Logic may be encoded in a computer readable medium, which may refer to any medium that participates in providing instructions to processor 1004 for execution. Such a medium may take many forms, including but not limited to, non-volatile media, volatile media, and transmission media. In various implementations, volatile media includes dynamic memory, such as system memory component 1006, and transmission media includes coaxial cables, copper wire, and fiber optics, including wires that comprise bus 1002. Memory may be used to store visual representations of the different options for searching or auto-synchronizing. In one example, transmission media may take the form of acoustic or light waves, such as those generated during radio wave and infrared data communications. Some common forms of computer readable media include, for example, RAM, PROM, EPROM, FLASH-EPROM, any other memory chip or cartridge, carrier wave, or any other medium from which a computer is adapted to read.

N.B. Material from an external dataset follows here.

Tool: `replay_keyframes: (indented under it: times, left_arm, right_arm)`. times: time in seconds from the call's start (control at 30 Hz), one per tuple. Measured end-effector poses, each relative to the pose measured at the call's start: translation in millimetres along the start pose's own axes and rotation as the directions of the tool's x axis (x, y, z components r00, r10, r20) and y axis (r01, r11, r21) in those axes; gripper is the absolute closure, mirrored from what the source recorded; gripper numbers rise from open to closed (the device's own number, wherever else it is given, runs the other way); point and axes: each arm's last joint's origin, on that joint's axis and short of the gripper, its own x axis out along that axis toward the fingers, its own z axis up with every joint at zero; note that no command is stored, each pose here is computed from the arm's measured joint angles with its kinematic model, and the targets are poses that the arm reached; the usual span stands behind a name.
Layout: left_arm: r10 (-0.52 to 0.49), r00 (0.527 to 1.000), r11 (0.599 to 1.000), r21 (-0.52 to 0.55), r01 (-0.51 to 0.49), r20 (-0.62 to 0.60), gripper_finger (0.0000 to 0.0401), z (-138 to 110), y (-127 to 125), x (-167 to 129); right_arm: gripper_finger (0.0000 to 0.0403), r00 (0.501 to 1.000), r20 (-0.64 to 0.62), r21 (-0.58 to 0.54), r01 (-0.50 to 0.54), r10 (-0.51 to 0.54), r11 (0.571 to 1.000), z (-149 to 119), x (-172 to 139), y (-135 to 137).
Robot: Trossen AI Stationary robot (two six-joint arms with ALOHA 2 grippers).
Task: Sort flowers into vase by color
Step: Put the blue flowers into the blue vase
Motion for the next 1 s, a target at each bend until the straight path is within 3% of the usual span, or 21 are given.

In various embodiments of the disclosure, execution of instruction sequences to practice the disclosure may be performed by system 1000. In various other embodiments, a plurality of systems 1000 coupled by communication link 1020 (e.g., LAN, WLAN, PTSN, or various other wired or wireless networks) may perform instruction sequences to practice the disclosure in coordination with one another. Computer system 1000 may transmit and receive messages, data, information and instructions, including one or more programs (i.e., application code) through communication link 1020 and communication interface 1012. Received program code may be executed by processor 1004 as received and/or stored in disk drive component 1010 or some other non-volatile storage component for execution.
The Abstract at the end of this disclosure is provided to comply with 37 C.F.R. § 1.72(b) to allow a quick determination of the nature of the technical disclosure. It is submitted with the understanding that it will not be used to interpret or limit the scope or meaning of the claims.